State sales tax exemptions and economic development incentives worth more than $1 billion a year will soon be under the microscope as lawmakers look for $40 million to keep the state budget balanced.

If they don't find that money in recovered taxes or subsidies next year, then the funds will be pulled from state revenue sharing with Maine towns and cities -- raising the prospect of local service cuts or increased property taxes to cover the loss.

But it's unclear whether that will be sufficient incentive for lawmakers to seriously tackle the touchy subject of tax exemptions and incentives, which have repeatedly defied reform.

The mandate was partially self-inflicted. Lawmakers wanted to avoid the $200 million revenue sharing cut proposed by Gov. Paul LePage earlier this year, settling on a host of alternatives to achieve the same savings. Lawmakers now say that they're taking the long view, reforming a list of exemptions and incentive programs with little or no documented benefit or review.

"Some of the exemptions are legitimate," said Rep. Donald G. Marean, R-Hollis, a member of the Taxation Committee who hopes to be named to the 13-member commission that will review the exemptions. "But are some of them absolutely and positively necessary? I don't think so."

Every two years, Maine Revenue Services publishes a report estimating the costs associated with sales tax exemptions and incentives. The list runs the gamut: Groceries ($78 million a year), haircuts and gym memberships ($6 million), railroad supplies ($351,500) and sales to eye banks ($100,000).

Economic development incentives are also included: Tax credits for companies investing in research and development ($850,000), Pine Tree Zone incentives for businesses expanding in Maine ($3.3 million) and fuel and electricity exemptions for manufacturers ($25.1 million).

Rep.

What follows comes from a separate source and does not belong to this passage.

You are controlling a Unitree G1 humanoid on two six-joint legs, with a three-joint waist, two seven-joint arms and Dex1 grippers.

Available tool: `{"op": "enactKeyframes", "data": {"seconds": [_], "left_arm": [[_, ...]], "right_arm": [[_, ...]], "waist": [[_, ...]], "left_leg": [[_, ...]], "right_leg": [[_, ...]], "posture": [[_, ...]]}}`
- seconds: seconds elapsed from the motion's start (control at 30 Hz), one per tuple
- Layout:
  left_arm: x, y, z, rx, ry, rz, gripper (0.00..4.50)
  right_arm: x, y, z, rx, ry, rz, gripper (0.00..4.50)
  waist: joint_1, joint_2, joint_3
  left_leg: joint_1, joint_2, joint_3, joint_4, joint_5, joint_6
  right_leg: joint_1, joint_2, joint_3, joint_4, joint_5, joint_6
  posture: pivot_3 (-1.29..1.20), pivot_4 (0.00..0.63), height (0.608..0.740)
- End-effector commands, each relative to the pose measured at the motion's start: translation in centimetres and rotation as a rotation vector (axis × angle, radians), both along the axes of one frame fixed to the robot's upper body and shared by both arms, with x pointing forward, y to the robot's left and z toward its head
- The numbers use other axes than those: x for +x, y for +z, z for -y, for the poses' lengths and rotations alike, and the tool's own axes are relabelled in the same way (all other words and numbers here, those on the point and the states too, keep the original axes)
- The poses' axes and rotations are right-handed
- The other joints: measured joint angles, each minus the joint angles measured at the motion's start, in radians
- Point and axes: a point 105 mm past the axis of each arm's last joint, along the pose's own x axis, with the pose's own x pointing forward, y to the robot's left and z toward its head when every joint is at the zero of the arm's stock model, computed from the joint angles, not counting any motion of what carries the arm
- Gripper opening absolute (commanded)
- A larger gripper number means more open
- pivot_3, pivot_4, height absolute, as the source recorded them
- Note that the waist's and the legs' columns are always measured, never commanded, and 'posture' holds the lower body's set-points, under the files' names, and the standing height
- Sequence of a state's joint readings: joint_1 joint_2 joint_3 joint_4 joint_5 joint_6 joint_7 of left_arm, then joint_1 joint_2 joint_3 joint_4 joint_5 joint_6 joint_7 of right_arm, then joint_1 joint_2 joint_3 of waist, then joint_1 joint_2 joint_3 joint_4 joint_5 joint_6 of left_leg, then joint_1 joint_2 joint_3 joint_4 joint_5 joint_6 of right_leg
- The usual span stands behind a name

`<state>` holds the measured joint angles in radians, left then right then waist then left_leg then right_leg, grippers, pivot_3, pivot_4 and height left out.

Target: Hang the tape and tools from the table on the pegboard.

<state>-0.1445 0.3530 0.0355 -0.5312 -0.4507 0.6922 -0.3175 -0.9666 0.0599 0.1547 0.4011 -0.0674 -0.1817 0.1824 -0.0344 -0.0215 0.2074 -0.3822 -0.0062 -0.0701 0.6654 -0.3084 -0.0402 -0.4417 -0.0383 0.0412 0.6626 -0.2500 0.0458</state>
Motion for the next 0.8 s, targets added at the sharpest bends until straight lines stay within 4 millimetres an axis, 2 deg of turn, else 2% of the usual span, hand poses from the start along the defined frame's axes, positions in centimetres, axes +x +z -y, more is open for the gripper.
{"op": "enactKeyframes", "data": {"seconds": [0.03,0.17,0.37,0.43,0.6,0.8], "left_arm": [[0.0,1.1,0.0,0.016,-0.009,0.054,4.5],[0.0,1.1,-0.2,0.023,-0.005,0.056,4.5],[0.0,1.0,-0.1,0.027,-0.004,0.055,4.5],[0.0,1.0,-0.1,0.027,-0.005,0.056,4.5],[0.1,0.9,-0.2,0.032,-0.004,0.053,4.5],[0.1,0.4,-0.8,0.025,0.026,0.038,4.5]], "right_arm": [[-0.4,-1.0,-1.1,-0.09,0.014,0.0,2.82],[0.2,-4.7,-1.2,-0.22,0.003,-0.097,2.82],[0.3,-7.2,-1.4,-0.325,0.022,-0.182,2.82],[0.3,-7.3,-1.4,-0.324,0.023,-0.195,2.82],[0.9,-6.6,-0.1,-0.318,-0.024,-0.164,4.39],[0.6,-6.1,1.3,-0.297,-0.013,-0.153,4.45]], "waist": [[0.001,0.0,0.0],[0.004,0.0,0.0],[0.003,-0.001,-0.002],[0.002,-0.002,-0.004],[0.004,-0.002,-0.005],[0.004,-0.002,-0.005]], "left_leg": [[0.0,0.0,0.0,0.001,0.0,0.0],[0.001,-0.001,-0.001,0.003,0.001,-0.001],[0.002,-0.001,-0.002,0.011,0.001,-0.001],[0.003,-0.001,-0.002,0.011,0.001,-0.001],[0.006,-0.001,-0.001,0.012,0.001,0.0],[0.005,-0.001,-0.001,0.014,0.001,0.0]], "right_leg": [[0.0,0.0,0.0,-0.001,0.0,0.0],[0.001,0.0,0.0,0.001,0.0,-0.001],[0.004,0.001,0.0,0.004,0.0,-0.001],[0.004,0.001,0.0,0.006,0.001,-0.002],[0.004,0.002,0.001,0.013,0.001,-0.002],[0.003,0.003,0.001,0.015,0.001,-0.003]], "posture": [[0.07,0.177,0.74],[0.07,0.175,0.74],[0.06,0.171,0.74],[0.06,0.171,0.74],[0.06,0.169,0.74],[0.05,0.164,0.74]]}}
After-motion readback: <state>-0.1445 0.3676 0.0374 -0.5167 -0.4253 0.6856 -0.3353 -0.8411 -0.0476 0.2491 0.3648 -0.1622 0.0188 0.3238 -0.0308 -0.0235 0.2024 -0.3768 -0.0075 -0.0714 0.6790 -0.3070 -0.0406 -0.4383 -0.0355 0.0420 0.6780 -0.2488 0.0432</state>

Peggy Rotundo, D-Lewiston, co-chairwoman of the Legislature's budget-writing committee, said the state has never evaluated the effectiveness of the programs.

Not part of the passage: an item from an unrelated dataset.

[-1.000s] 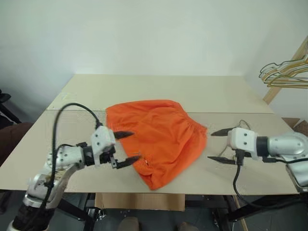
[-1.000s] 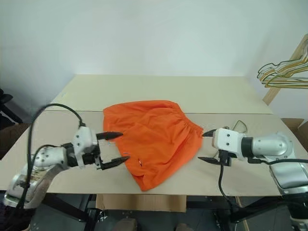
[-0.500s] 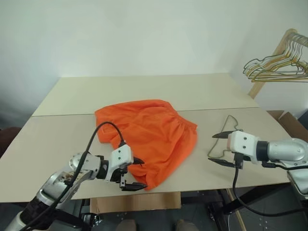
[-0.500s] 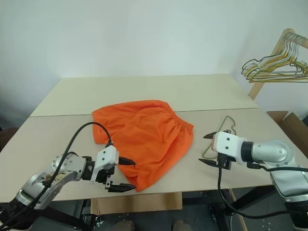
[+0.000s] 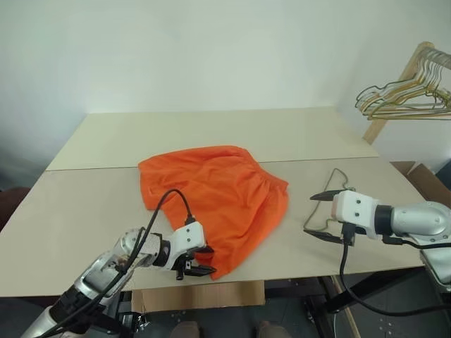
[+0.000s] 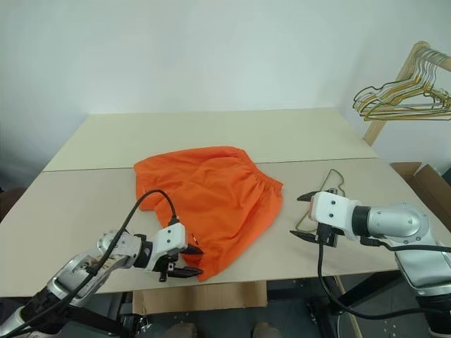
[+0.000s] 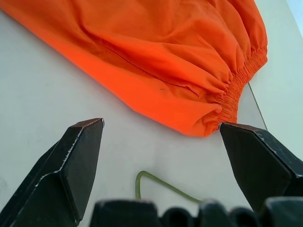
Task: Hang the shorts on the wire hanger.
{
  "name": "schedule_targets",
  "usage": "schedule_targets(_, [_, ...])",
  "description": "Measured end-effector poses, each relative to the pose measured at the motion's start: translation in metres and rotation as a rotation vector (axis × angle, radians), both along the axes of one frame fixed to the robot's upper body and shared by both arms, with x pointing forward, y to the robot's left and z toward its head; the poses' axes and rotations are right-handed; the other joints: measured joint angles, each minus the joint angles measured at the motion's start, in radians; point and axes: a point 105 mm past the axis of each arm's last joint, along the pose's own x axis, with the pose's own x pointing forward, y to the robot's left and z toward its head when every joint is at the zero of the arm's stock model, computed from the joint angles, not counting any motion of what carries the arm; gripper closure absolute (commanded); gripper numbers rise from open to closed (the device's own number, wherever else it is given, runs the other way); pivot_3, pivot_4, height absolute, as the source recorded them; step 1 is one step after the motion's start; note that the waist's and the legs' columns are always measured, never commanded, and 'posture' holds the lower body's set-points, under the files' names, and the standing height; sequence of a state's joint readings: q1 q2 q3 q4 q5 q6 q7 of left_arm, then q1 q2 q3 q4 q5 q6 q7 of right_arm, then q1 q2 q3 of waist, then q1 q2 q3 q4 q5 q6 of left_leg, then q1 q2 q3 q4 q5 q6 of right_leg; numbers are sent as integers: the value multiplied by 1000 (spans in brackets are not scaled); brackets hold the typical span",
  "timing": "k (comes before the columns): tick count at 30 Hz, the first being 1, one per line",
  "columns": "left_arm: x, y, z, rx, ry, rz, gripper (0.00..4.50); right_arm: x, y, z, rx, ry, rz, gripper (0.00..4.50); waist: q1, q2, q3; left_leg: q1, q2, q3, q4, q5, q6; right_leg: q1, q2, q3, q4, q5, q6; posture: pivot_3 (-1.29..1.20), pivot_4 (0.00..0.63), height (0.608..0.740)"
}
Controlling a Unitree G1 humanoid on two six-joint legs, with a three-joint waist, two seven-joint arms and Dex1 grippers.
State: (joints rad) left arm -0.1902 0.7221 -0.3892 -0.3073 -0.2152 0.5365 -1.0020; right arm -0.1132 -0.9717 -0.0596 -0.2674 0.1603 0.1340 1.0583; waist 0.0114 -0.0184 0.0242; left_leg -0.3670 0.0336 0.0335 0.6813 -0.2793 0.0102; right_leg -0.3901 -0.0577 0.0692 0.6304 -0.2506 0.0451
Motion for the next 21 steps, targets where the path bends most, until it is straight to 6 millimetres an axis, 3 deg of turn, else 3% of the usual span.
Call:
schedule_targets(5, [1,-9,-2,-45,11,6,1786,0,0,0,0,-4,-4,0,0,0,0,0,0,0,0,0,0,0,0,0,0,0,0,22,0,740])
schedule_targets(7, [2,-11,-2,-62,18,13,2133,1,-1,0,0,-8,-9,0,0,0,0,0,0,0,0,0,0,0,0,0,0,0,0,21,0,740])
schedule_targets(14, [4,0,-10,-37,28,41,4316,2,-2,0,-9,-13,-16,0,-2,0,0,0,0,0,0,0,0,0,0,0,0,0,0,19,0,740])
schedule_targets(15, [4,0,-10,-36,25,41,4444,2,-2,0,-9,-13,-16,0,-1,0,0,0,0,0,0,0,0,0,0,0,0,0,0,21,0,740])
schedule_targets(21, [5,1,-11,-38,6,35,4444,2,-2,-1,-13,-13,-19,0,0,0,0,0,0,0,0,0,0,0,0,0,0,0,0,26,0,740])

"It's been very frustrating that this work has never happened," she said. "I think the difference (from past evaluations) is that we're charging the commission with finding $40 million, which has never been the case in the past."

She added: "It's going to be a challenge for (the commission); however, we have hundreds of millions of dollars in tax expenditures and corporate loopholes. We have to figure which ones are producing jobs and which ones aren't."

Maine is not alone in its lax oversight. A 2012 report by The Pew Center on the States found that states spend billions of dollars annually on tax incentives, credits and deductions as economic development tools. However, only 13 states evaluate the effectiveness of the programs. Maine is one of 26 states that perform little or no testing of its incentives, leading Pew to say the state was "trailing behind."

The Pew report echoed the findings of a 2006 report by the Legislature's nonpartisan watchdog agency, the Office of Program Evaluation & Government Accountability. It reviewed 46 incentive programs and warned that the state could be investing in programs that "are ineffective or no longer necessary." This year the Legislature's Taxation Committee was briefed by a representative from Pew, who told lawmakers that competition among states for business during the recession had increased while analysis of incentive programs fell behind.

The Pew study used tax incentives for the film industry as an example. In 2000, four states had a film tax incentive worth a combined $3 million. By 2011, 37 state programs existed totaling $1.3 billion.

The Legislature this year defeated a bill that would have made Maine the 38th state to provide tax incentives for the film industry.

The commission that begins meeting this year will likely encounter stiff resistance if it proposes repealing or scaling back incentives. Earlier this year, LePage proposed phasing out a business equipment tax reimbursement program in exchange for a newer version. The business community, including major employers and the Maine State Chamber of Commerce, lined up during the public hearing to oppose the proposal, saying it could make some Maine companies noncompetitive.